Conforme a sua gravidade a SDRA se classifica em: leve,
moderada e grave, onde a relação PaO²/FIO² de 201-300 com Peep/Cpap > 5
sugere SDRA leve, PaO²/FIO² de 101-200 com Peep/Cpap > 5 sugere SDRA moderada
e PaO²/FIO² de < 100 com Peep/Cpap > 5 sugere SDRA grave. Possui 3 fases:
fase exudativa que ocorre durante a primeira semana com inicio da insuficiência
respiratória aguda, edema alveolar, perda da barreira epitelial e alveolar e
passagem do liquido intersticial para o espaço alveolar; fase proliferativa
onde acontece a proliferação de pneumócitos do tipo II, fibrose em torno do
décimo dia, infiltração intersticial por miofibroblastos e deposito de
colágeno; fase fibrótica ocorre em pacientes com doenças prolongada, áreas
pulmonares densamente fibrosadas e condensadas e formação de sistos.
A
lesão pulmonar na síndrome do desconforto respiratório agudo é determinado como
dano alveolar difuso (DAD). Ocorre a lesão do epitélio alveolar e do endotélio
capilar, por mediadores pró-inflamatórios (citocinas: necrose tumoral alfa,
interleucina-1 e interleucina-8) que são liberados em resposta a grande
variedade de preceptores. Os pulmões são frágeis as lesões inflamatórias, como
consequência neutrófilos são liberados, tornando-se ativos, liberando
mediadores inflamatórios (oxidantes e proteases) que lesam diretamente o
epitélio alveolar e endotélio vascular propagando o processo inflamatório.

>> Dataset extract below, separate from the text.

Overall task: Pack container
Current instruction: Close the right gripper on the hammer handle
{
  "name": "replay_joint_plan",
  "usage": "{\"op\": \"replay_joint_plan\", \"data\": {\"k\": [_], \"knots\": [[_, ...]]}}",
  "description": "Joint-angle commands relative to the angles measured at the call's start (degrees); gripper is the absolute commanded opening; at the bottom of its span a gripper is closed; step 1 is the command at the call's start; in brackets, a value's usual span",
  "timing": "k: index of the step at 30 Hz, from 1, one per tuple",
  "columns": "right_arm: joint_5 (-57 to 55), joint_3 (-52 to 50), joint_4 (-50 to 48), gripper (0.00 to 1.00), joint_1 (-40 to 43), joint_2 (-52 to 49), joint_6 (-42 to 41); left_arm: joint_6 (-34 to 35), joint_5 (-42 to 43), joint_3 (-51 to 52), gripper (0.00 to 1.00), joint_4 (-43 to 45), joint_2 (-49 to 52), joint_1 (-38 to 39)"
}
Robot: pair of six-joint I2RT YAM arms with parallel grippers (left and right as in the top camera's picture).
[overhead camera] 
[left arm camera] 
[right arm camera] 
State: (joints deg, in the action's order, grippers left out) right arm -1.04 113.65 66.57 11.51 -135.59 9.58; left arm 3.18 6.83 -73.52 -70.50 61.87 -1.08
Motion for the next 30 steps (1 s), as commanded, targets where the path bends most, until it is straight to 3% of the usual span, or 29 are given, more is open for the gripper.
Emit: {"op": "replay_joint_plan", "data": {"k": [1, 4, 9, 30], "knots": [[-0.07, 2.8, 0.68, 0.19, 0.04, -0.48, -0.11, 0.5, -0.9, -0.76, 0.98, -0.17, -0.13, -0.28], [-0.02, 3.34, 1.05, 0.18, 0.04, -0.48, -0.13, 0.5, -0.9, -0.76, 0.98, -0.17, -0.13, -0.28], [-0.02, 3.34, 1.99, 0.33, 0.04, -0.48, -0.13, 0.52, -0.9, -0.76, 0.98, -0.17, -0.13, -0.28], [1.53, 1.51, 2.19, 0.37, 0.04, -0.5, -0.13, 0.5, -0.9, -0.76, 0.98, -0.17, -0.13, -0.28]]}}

Desse modo as barreiras que impedem o edema alveolar são perdidas havendo o
escape de proteínas do espaço intravascular para o espaço intersticial,
alterando a integridade do sufactante, com lesão adicional ao tecido e colapso
alveolar. Como consequência as agressões pulmonares, alterações
histopatológicas se estabelecem como: diminuição da complacência pulmonar,
alteração da relação V/Q, extensas áreas de shunt e hipertensão pulmonar.
A
mortalidade varia de acordo com os fatores de risco que levaram ao
desenvolvimento da SDRA. Os pacientes que possuem um prognóstico mais favorável
são aqueles que a síndrome é causada por traumas, estes apresentam apenas discretas alterações da
função pulmonar e no decorrer do tempo, mostram-se assintomáticos, na maioria
dos casos. Contudo o risco é maior em pacientes que apresentam
gravidade da hipoxemia e fatores etiológicos como pneumonia, sepse e choque
circulatório.
O
tratamento baseia-se em medidas de suporte e tratamento dirigido para as causas
desencadeantes, como a necessidade de suporte ventilatório invasivo e o uso de
antibióticos em caso de quadros sépticos ou tratamento cirúrgico de focos
infecciosos abdominais respectivamente. O uso de aminas vasoativas é indicado
para estabilidade hemodinânica. Devem ser evitadas a hiperhidratação que pode
agravar o edema pulmonar e a hipoxemia.
Referências Bibliográficas
1.
Pinheiro, Bruno Valle, et al. "Precisão do diagnóstico clínico da síndrome
do desconforto respiratório agudo quando comparado a achados. de
necropsia." J Bras Pneumol 33.4 (2007): 423-28.
2.
Galhardo, Fabíola Paula Lovetro, and José Antônio Baddini Martinez.
"Síndrome do desconforto respiratório agudo." Medicina
(Ribeirao Preto. Online) 36.2/4 (2003): 248-256.
3.
Barbas, Carmen Sílvia Valente. "Lesão pulmonar aguda e síndrome do
desconforto respiratório agudo: dificuldades diagnósticas." Jornal
Brasileiro de Pneumologia 33.4 (2007): 25-26.
4.
Antoniazzi, Paulo, et al. "Síndrome da angústia respiratória aguda
(SARA)." Medicina (Ribeirao Preto. Online) 31.4 (1998):
493-506.
5.
Amato, Marcelo BP, et al. "Ventilação mecânica na lesão pulmonar aguda
(LPA)/Síndrome do desconforto respiratório agudo (SDRA)." Jornal
Brasileiro de Pneumologia 33 (2007): 119-127.